I was born on an unremarkable night in the extraordinary year of 1968. Quietly, I left my mother's uneasy womb to enter a world I feared and was not ready for, where I wailed like a frightened lamb. The light in the room where I was born was fluorescent blue. I have disliked bright light ever since.
The Chinese zodiacal and western astrological texts say that girls born at this time are as firm in their faith as the Spanish nun Theresa Davila.
Today, almost thirty years later, I see that I clearly haven't gotten beyond or been able to avoid that piercing light. Now, lying on this huge bed, I can feel the sunlight dancing back and forth on my eyelids, time turning her pages as she follows.
I used to be an angel, but angels can also become mindless demons. As they say, the road to hell may be paved with dreams of heaven.
All this requires is an age that has gone mad; when nurtured under the fierce light that shrouds them, all living cells are turned into lifeless stone.

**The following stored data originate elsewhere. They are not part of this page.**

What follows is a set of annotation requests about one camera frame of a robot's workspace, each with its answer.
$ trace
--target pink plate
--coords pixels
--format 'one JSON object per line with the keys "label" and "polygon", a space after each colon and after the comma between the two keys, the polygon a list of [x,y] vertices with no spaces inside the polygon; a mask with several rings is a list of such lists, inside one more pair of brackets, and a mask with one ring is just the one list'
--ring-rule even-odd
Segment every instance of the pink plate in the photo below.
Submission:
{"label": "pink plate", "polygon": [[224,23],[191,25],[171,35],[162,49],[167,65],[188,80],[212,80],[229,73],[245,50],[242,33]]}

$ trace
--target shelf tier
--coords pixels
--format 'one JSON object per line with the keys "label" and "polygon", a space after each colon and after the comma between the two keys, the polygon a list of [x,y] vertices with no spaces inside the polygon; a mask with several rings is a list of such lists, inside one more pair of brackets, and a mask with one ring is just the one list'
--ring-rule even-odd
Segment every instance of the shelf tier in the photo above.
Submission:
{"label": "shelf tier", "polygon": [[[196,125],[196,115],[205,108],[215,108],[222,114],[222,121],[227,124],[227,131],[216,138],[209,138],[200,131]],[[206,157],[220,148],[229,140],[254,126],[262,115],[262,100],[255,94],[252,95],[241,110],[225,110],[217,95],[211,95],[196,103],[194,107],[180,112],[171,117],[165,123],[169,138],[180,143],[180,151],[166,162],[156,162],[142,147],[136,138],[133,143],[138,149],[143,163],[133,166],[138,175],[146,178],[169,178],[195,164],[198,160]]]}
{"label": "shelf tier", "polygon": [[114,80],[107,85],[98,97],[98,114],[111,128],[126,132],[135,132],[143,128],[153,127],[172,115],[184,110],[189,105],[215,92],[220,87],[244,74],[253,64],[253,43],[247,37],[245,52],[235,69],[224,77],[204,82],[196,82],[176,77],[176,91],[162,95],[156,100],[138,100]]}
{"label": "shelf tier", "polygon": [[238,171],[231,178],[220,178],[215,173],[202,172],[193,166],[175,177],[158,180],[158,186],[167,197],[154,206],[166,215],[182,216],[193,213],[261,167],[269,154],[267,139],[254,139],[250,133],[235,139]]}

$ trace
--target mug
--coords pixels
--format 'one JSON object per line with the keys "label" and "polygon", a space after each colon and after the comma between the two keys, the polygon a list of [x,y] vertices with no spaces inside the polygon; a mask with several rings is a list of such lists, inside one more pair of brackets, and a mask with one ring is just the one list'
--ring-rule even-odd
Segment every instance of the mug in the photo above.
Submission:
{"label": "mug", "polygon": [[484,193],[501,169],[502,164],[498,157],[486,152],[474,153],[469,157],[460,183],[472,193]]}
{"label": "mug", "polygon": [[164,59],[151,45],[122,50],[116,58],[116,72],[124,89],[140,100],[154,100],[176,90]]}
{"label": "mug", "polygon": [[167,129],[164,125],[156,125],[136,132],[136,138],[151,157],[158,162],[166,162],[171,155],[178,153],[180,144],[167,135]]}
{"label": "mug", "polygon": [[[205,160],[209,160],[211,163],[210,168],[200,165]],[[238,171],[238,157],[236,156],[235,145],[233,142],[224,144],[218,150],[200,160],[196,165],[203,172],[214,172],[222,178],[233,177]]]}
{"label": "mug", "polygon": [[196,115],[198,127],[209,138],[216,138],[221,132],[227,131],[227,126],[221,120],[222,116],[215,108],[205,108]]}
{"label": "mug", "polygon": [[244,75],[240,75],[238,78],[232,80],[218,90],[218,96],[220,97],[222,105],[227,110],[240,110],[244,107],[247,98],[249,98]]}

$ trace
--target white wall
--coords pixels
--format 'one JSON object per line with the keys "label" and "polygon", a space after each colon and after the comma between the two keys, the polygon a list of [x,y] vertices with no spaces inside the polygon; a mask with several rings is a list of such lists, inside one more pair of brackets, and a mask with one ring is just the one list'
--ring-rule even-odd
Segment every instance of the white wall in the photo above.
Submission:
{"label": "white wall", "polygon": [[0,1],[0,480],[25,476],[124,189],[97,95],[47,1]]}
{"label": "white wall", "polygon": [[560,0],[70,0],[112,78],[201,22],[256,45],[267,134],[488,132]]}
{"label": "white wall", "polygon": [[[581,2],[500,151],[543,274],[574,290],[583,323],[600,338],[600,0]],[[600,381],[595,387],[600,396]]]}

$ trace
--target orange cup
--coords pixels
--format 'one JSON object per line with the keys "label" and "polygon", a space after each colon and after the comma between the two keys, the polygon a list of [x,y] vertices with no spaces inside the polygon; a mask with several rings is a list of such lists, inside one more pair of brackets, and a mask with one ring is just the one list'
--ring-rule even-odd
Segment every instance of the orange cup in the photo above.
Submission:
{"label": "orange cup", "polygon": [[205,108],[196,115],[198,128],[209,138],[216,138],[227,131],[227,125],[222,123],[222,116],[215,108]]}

I don't want to get up. What for? I don't have to leap out of bed and go to the office to scramble after money anymore, like so many others.
As long as I have enough to wear and eat, I have no desire to chase after money.

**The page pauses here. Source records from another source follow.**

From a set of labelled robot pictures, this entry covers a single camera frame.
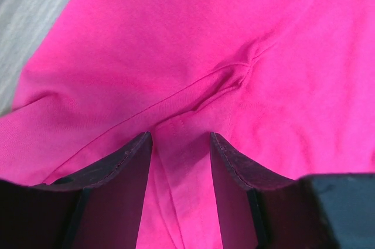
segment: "pink garment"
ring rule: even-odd
[[[290,178],[374,171],[374,41],[375,0],[71,0],[0,119],[0,177],[149,130],[138,248],[221,248],[209,132]]]

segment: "seam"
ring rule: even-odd
[[[166,223],[166,221],[165,221],[165,219],[164,219],[164,216],[163,216],[163,213],[162,213],[162,209],[161,209],[161,206],[160,206],[160,203],[159,203],[160,199],[159,199],[158,188],[157,188],[157,186],[156,186],[155,172],[153,172],[153,176],[154,176],[153,183],[154,183],[155,193],[156,193],[156,196],[157,196],[157,198],[158,198],[157,205],[158,205],[158,210],[159,210],[159,212],[160,212],[160,216],[161,216],[161,218],[162,218],[162,221],[163,221],[163,224],[164,224],[164,226],[165,226],[165,228],[166,228],[166,231],[168,232],[168,236],[169,236],[169,238],[172,240],[172,243],[173,243],[173,245],[175,246],[175,248],[178,249],[178,247],[177,247],[175,241],[174,241],[173,238],[172,238],[171,233],[170,233],[169,230],[168,230],[168,226],[167,226],[167,223]]]
[[[179,120],[180,120],[180,123],[181,123],[181,126],[182,126],[182,131],[185,134],[185,138],[187,138],[187,136],[186,136],[186,134],[187,134],[186,133],[186,127],[185,127],[185,125],[184,125],[181,117],[179,118]],[[189,152],[190,152],[190,155],[193,156],[193,150],[192,150],[191,143],[189,143]],[[183,166],[185,168],[185,174],[188,174],[188,165],[186,164],[186,158],[183,157],[182,159],[183,159]],[[187,188],[188,188],[188,193],[191,193],[190,186],[188,186]],[[189,209],[191,209],[192,208],[192,199],[191,199],[190,195],[188,196],[188,200],[189,200]],[[204,229],[204,227],[203,227],[203,220],[202,220],[202,216],[201,215],[199,215],[199,222],[200,222],[201,229]],[[204,238],[204,243],[206,245],[205,248],[208,248],[207,247],[207,240],[205,238]]]
[[[176,131],[175,131],[175,127],[173,126],[173,124],[171,124],[171,128],[172,128],[173,138],[176,138]],[[165,174],[166,182],[168,184],[169,195],[171,197],[171,202],[172,202],[172,206],[173,206],[173,213],[175,214],[175,218],[176,218],[176,221],[177,221],[177,226],[178,226],[178,231],[179,231],[179,234],[180,234],[181,242],[182,242],[183,248],[186,249],[185,241],[183,239],[182,232],[181,232],[180,221],[179,221],[178,215],[177,215],[175,200],[174,200],[173,194],[172,194],[171,184],[169,183],[168,175],[166,173],[166,170],[165,170],[165,167],[164,167],[164,163],[163,163],[162,158],[160,157],[160,153],[159,152],[158,152],[158,156],[159,156],[159,160],[160,160],[161,166],[163,168],[163,172]]]
[[[125,122],[129,121],[130,119],[132,119],[132,118],[134,118],[134,117],[136,117],[136,116],[138,116],[138,115],[140,115],[140,114],[142,114],[142,113],[144,113],[144,112],[146,112],[146,111],[148,111],[148,110],[151,109],[152,107],[155,107],[155,106],[161,104],[162,102],[168,100],[169,98],[172,98],[172,97],[174,97],[174,96],[180,94],[181,92],[185,91],[186,89],[188,89],[189,87],[195,85],[196,83],[200,82],[201,80],[205,79],[206,77],[209,77],[209,76],[211,76],[212,74],[215,74],[215,73],[217,73],[218,71],[223,70],[223,69],[225,69],[225,68],[227,68],[227,67],[231,67],[231,66],[245,66],[245,67],[250,67],[248,64],[244,64],[244,63],[234,63],[234,64],[228,64],[228,65],[226,65],[226,66],[220,67],[219,69],[216,69],[216,70],[214,70],[213,72],[210,72],[209,74],[207,74],[207,75],[201,77],[200,79],[194,81],[193,83],[189,84],[188,86],[184,87],[183,89],[181,89],[181,90],[179,90],[179,91],[173,93],[172,95],[170,95],[170,96],[164,98],[163,100],[158,101],[157,103],[150,105],[149,107],[143,109],[142,111],[137,112],[136,114],[132,115],[131,117],[129,117],[129,118],[125,119],[125,120],[120,121],[119,123],[113,125],[111,128],[105,130],[105,131],[102,132],[99,136],[95,137],[95,138],[92,139],[90,142],[88,142],[87,144],[85,144],[82,148],[80,148],[77,152],[75,152],[71,157],[69,157],[68,159],[66,159],[63,163],[61,163],[58,167],[56,167],[53,171],[51,171],[51,172],[48,174],[48,176],[46,176],[46,178],[45,178],[43,181],[47,180],[47,179],[48,179],[53,173],[55,173],[60,167],[62,167],[62,166],[63,166],[64,164],[66,164],[69,160],[71,160],[72,158],[74,158],[77,154],[79,154],[84,148],[86,148],[87,146],[89,146],[89,145],[90,145],[91,143],[93,143],[94,141],[98,140],[100,137],[102,137],[103,135],[105,135],[106,133],[108,133],[109,131],[111,131],[112,129],[114,129],[115,127],[121,125],[122,123],[125,123]]]

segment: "gray wooden surface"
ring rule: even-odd
[[[0,0],[0,115],[9,111],[23,65],[69,0]]]

An odd-looking ink stain on the pillow catches my eyes as I open them. I stare at it for a long time. Suddenly, it seems as if my soul is floating around the bed examining the body on the bed from different angles. I try desperately to account for the ink blot and pull my dark spirit back into my body. In this rose-colored bedroom, on this bed where I have lived and slept alone for the past year, there has been no fluid other than the blue-black ink of my fountain pen. Under the pillow are a few sheets of paper and my pen. I like to prop myself up in bed and write or draw whatever comes into my head. It doesn't matter whether these fragments are diary entries or letters that will never be sent or that have no address; they are a record of my musings, a product of the confrontation between my inner consciousness and the outside world. They are the breath of my life.